|Charles Bridge in Prague by Martin Procharzka|
“What I did during my summer vacation?” You’ve probably had to tackle this subject in an essay for school. I feel that’s what I’m doing now. My wife and I traveled 6000 miles, and I learned a lot of interesting facts about the places we visited., I also re-discovered a truth far away that was in front of my face all the time.
Luda and I visited three Eastern European countries that had long been on her “bucket list”-- Hungry, Austria, and the Czech Republic. It was a fascinating trip, full of exciting places to visit, new places to walk, and great restaurants (our family grew tired of all the restaurant pics I kept posting on Facebook). But of all its sights, sounds, and tastes, I will remember the longest the 20 minutes I spent with Martin Procharzka.
Luda and I were walking across the Charles Bridge—the oldest bridge in Prague—and confronting vendor after vendor who had set up small souvenir stands on the bridge. I stopped to admire a photograph and asked, “This isn’t your work, is it?” The middle-aged man answered in the affirmative. We began to discuss photography in general and the details of how he had captured this amazing image of this famous bridge.
“I came out here early, around 5 AM, to get a good spot for the foot traffic. There was just a dusting of snow. After I had set up, snow really started to fall, and I got this great shot.”
Martin’s story behind the shot anchored my visit to Prague, made the whole adventure more real for me, and certainly more memorable. It also tied into the bigger story of a city and a people released at last from the confines of their previous system and free again to be creative individuals pursuing their dreams.

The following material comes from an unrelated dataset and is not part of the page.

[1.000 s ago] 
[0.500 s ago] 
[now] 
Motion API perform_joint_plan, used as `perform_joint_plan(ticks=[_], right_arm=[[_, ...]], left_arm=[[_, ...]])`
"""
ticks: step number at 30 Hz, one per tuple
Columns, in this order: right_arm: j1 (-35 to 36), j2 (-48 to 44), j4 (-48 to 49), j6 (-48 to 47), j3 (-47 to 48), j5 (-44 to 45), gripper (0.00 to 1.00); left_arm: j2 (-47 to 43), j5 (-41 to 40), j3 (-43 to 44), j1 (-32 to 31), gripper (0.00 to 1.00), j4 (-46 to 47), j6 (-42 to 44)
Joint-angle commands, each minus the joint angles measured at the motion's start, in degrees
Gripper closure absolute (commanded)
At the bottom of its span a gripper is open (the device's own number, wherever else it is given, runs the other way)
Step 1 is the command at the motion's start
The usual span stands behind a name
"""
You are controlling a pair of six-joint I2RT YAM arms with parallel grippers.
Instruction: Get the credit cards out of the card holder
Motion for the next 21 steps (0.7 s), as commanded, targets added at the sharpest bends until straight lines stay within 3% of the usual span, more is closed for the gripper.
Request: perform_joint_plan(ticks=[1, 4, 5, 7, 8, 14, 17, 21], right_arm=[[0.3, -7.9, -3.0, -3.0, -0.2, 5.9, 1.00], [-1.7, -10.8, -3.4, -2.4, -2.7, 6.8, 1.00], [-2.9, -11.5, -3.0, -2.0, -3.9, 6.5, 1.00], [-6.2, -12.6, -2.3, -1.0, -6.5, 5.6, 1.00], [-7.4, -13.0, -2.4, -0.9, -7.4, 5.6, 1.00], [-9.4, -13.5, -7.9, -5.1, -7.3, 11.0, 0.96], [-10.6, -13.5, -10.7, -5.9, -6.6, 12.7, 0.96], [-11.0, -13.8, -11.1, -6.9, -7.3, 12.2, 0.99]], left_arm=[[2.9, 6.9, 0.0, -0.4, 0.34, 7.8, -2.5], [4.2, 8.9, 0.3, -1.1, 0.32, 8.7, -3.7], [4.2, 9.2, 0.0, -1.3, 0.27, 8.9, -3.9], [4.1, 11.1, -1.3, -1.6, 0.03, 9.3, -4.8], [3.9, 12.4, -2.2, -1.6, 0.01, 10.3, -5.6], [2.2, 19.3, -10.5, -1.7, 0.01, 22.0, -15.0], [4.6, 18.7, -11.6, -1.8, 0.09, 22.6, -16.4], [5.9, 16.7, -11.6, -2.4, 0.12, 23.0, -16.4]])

The power of narrative is a great truth that we sometimes forget as business people when we focus on our accomplishments, customer testimonials, or exciting product features. We all need to remember the “story” that helps our customers anchor our “truth” and remember it. All businesses, but especially service businesses, can benefit from becoming skilled in telling their story to customers and prospects.
But it is not just about telling your story. You need to link your story to a bigger theme that resonates with your prospect or customer. Storytelling marketing pioneer Michael Margolis has made this point in his book, Believe Me! You can download a free PDF copy with this link.
Margolis believes that “Only when people can locate themselves inside [your] story will they belong and participate in your narrative.” By “participate,” he means remembering and retelling. Sometimes it’s tough for business owner to overcome our own pre-conceptions about our businesses and think about them in a new way to harness the power of storytelling.
One of our engagements from several years ago illustrates the point. A computer firm in Silicon Valley was puzzled. No matter how much it promoted the new and improved versions of its industry- leading hardware, its existing customers—the largest businesses, with the biggest networks—kept buying at the same rate, year after year. Why were they not responding to the firm’s considerable investment in marketing? We did a research study to find out and determined that, in most cases, the customers were most influenced by the firm’s service and not its hardware, which was expected to keep pace with market trends. Since the firm’s service offerings had not changed but were generally satisfactory, the customer buying habits remained unchanged.
By combining this Voice of the Customer data with powerful storytelling, the company added new service offerings to make its brand of hardware and services indispensable and part of a compelling larger story of a labor-saving, time-saving, and money-saving solution. The results? This firm grew its hardware AND service revenue and profits so much that within a year it was acquired at a large premium.
As you think about how to grow your business in the coming months, think about your story. How will you tell it to make it engaging? How will you link it to a larger theme?